The int__journey_paths model extracts paths. The mrt__attribution__transitions model computes transition probabilities. A Python script (or dbt Python model in dbt Core 1.3+) reads the transitions table and writes Markov attribution results back to the warehouse.

The Markov results can then be added to your comparison model alongside heuristic models, giving you a model_type = 'markov' row in the comparison table.

Data quality considerations

The quality of Markov attribution depends entirely on the quality of the underlying transition data.

Channel grouping is critical. Too many channels produces sparse transition matrices where many cell values are zero or based on a handful of observations. Start with 5-10 high-level channel groups and add granularity as data volume grows.

Minimum data requirements: aim for roughly 10 times as many transitions as unique transition types. With 10 channels (plus START, CONVERSION, NULL), you have up to 13 x 13 = 169 possible transitions.

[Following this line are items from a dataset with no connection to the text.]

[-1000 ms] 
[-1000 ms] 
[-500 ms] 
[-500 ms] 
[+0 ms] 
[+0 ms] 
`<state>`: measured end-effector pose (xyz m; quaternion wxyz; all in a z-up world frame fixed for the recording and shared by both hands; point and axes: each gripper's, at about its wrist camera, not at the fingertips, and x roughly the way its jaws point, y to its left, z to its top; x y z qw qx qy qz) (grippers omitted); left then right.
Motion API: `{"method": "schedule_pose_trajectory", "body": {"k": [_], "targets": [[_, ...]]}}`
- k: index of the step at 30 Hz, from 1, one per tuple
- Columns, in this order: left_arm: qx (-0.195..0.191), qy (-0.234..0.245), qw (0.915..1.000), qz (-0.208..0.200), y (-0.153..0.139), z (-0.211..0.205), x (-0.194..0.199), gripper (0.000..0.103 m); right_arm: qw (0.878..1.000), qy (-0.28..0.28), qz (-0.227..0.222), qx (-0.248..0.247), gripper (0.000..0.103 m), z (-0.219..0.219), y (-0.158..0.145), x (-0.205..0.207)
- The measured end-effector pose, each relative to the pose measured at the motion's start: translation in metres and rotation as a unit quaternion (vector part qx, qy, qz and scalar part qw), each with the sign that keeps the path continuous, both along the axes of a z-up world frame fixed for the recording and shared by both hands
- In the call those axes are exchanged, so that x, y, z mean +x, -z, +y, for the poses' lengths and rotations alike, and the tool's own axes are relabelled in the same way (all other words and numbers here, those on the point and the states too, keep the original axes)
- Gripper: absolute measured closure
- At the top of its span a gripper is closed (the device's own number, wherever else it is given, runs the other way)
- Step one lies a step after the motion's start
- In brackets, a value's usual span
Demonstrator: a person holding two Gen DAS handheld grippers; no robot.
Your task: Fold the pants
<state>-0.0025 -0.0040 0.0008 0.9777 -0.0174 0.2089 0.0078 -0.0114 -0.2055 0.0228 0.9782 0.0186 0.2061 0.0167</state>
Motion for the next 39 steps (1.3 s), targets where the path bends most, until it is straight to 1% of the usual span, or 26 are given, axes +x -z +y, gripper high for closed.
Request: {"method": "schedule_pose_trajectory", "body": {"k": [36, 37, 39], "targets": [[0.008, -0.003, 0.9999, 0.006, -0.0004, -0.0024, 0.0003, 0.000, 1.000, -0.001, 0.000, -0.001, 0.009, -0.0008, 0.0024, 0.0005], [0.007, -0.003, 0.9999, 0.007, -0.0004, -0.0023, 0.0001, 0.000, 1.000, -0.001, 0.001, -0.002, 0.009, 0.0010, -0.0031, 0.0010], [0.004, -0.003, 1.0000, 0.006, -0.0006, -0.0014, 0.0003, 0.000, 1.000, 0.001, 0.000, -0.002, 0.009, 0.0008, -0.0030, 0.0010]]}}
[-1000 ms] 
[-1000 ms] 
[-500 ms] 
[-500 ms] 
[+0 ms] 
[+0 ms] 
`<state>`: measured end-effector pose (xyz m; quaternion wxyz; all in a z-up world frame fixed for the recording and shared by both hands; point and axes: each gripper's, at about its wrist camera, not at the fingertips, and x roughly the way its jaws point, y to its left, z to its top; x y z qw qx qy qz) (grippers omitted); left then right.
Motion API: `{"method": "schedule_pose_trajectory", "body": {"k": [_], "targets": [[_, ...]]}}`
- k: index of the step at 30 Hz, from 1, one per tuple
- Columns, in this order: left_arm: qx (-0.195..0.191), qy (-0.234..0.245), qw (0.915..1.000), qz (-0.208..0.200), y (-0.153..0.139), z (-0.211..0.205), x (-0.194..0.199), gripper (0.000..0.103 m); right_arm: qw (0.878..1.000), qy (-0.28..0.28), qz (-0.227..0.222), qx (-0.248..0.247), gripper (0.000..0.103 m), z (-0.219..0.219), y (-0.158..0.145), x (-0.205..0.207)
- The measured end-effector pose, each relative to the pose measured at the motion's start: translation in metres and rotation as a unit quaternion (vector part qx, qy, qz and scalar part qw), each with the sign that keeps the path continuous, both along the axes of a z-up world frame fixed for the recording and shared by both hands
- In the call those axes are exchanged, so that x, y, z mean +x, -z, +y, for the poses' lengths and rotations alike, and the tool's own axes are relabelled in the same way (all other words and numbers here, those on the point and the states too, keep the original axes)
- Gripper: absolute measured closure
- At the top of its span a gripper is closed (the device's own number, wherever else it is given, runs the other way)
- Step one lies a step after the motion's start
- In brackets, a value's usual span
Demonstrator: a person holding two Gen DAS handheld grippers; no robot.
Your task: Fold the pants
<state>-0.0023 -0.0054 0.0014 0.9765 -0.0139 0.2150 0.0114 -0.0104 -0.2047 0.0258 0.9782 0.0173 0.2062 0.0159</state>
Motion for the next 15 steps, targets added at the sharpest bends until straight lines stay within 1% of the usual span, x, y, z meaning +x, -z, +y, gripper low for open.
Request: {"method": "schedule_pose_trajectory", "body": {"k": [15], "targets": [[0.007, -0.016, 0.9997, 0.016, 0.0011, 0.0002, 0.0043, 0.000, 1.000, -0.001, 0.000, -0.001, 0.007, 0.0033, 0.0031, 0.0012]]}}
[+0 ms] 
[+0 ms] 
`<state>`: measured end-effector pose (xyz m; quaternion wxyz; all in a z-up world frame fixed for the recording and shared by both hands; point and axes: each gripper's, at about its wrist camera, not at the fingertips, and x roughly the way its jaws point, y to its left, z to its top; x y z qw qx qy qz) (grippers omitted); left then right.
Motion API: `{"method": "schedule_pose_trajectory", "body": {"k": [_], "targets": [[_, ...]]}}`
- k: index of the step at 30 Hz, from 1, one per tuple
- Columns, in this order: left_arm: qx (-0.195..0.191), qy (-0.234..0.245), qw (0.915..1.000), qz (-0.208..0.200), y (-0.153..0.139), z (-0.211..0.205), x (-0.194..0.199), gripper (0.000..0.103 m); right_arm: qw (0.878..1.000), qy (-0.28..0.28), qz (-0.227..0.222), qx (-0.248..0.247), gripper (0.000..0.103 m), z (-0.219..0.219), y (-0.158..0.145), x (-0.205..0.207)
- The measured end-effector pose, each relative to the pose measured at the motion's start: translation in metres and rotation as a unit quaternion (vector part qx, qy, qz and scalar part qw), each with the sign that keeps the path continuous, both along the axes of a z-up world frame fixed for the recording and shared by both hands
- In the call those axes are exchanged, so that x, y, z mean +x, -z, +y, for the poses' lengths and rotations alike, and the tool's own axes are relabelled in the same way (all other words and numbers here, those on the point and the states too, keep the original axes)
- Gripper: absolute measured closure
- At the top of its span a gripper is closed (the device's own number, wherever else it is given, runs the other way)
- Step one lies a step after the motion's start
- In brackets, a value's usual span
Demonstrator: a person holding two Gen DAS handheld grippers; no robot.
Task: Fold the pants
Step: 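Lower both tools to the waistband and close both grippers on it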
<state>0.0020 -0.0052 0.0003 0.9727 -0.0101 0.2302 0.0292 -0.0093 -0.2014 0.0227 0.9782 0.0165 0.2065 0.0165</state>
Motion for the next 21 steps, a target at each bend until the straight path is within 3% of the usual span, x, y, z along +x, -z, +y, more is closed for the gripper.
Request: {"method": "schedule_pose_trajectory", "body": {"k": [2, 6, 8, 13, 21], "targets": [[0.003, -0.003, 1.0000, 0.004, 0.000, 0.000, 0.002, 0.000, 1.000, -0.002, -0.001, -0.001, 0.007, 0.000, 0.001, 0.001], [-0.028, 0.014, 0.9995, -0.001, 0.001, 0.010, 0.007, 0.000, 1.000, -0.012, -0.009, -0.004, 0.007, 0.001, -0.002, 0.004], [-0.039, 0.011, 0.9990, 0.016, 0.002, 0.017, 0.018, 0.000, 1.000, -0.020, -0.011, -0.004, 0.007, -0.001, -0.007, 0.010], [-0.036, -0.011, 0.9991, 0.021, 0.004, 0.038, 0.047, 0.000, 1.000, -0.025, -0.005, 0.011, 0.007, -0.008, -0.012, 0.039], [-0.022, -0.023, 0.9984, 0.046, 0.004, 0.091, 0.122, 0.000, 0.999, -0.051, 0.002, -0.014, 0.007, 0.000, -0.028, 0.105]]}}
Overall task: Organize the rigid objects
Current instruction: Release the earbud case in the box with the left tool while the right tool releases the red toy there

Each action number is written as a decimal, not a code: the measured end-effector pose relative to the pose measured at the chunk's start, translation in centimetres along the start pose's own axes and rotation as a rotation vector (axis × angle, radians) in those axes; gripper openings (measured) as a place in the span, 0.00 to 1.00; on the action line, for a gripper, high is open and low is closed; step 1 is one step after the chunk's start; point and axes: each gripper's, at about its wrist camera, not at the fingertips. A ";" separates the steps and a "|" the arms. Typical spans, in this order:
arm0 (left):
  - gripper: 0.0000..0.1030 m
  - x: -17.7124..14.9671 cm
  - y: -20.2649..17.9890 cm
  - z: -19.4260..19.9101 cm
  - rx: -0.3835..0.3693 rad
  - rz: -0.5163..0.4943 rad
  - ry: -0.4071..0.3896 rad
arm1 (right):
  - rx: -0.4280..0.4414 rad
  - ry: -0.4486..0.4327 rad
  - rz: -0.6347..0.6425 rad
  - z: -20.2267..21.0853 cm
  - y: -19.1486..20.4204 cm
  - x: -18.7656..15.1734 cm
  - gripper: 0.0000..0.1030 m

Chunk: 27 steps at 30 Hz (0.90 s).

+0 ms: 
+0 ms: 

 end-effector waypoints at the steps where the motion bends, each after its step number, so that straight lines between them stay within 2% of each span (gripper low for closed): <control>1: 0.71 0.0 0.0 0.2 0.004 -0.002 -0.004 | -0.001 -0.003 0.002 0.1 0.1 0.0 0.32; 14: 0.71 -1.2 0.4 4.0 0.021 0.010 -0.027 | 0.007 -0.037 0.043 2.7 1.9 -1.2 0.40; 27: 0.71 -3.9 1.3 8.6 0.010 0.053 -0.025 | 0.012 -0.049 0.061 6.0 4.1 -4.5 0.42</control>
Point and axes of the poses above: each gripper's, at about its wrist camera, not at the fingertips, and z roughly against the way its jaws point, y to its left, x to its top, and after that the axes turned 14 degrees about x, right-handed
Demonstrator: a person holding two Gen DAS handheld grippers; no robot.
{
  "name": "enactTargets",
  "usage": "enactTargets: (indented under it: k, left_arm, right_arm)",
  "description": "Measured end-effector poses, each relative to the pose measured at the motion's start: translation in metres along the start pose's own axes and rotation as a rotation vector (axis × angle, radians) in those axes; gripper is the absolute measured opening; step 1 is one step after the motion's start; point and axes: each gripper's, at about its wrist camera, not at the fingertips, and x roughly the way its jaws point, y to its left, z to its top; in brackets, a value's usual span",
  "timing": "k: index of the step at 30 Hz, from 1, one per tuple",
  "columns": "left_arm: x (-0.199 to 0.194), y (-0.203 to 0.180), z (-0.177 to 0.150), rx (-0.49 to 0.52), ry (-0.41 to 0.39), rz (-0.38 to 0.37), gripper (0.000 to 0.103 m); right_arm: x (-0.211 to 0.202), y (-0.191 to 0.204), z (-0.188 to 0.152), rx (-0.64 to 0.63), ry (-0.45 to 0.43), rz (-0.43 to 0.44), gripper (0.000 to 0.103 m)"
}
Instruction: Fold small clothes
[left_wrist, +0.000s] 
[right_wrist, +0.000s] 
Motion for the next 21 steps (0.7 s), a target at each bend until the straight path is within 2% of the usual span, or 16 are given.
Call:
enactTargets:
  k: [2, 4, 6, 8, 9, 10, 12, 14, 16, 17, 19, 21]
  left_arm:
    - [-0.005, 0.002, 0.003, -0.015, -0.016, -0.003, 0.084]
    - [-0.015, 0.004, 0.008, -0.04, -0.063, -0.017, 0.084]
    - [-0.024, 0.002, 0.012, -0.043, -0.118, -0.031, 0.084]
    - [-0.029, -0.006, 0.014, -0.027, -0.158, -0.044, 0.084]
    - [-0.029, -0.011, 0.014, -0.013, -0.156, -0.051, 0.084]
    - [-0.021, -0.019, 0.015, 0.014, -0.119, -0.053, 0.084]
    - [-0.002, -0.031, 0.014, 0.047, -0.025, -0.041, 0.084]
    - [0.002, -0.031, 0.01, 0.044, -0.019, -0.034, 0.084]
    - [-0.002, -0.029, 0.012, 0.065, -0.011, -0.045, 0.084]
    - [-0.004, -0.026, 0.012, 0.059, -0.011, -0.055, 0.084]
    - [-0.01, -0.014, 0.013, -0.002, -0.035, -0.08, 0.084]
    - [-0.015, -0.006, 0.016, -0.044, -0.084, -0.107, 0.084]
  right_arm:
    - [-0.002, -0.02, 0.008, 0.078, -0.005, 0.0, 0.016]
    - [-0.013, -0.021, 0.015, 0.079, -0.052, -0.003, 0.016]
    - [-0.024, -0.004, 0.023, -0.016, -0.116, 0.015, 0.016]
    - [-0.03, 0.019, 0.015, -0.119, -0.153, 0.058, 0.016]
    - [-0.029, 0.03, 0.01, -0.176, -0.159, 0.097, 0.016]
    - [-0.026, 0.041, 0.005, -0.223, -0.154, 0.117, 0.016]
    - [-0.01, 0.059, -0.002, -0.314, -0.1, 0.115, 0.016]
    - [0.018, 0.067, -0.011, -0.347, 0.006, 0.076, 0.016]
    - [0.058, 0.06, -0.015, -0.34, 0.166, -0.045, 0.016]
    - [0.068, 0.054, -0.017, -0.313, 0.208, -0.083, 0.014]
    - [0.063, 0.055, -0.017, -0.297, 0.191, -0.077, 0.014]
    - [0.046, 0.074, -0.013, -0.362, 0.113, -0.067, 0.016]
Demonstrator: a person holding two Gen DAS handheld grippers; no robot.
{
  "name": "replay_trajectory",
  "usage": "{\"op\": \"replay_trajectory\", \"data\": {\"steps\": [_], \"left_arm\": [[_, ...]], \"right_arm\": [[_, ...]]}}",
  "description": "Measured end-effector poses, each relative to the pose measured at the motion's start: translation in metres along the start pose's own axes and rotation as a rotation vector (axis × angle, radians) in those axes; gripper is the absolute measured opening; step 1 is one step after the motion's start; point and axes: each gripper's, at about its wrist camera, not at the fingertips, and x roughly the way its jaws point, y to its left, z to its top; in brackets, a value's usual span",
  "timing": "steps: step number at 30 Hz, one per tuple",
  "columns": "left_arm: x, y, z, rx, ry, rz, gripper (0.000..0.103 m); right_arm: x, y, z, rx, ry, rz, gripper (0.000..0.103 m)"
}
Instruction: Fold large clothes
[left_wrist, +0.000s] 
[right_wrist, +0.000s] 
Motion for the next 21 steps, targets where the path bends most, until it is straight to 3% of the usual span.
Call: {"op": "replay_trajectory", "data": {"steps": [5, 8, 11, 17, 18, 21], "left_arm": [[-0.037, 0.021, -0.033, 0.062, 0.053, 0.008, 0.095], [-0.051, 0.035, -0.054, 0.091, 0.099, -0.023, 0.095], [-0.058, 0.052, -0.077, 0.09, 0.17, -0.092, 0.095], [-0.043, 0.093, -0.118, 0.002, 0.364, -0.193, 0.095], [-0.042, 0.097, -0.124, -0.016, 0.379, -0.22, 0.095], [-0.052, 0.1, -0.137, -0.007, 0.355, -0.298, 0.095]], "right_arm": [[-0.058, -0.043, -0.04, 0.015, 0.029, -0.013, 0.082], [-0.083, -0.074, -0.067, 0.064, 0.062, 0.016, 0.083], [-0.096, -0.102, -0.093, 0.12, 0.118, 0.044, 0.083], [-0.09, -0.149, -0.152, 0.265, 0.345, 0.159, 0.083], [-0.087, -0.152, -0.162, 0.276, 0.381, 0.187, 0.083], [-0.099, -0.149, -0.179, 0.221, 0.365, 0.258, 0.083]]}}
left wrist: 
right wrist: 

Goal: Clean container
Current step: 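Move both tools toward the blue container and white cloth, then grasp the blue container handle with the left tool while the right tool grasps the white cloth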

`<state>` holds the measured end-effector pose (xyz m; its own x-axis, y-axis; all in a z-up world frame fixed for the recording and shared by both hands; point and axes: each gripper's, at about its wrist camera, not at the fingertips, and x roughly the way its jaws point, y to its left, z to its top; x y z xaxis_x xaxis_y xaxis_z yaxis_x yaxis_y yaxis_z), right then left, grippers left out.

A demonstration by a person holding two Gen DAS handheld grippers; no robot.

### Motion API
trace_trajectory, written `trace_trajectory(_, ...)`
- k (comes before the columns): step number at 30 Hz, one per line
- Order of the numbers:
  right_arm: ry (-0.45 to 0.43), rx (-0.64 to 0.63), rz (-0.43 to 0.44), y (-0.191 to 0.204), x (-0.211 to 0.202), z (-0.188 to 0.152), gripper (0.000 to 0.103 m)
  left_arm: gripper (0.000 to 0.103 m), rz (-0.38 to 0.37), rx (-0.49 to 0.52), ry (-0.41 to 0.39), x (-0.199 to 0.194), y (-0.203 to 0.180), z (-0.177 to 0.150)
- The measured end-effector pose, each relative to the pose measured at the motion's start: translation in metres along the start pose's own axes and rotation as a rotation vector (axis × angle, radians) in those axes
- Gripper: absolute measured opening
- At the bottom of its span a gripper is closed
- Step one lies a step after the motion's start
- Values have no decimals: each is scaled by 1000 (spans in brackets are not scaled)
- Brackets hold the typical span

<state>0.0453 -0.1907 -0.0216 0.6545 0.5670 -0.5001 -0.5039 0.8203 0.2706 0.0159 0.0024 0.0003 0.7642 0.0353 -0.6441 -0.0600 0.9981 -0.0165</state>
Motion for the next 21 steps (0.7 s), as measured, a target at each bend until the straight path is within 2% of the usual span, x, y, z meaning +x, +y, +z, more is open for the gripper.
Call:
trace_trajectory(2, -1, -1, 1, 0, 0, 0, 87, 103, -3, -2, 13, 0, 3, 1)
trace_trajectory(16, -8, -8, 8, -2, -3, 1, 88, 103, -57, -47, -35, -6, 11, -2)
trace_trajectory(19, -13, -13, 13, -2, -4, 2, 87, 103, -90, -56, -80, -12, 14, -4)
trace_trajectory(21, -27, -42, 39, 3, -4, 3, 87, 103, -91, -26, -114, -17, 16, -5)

That means at least 1,690 total path transitions, typically achievable with a few hundred conversions.

Higher-order models (where the next state depends on the current plus previous states) require exponentially more data. A second-order model with 10 channels has up to 169 x 13 = 2,197 possible transitions. Unless you have tens of thousands of conversions, stick with first-order.

Repeated channels in a path (Email > Email > Email) are valid and common. They represent users returning to the same channel multiple times. Don’t deduplicate consecutive touches unless you have a specific reason to — the self-transition probability (Email -> Email) is meaningful information about channel stickiness.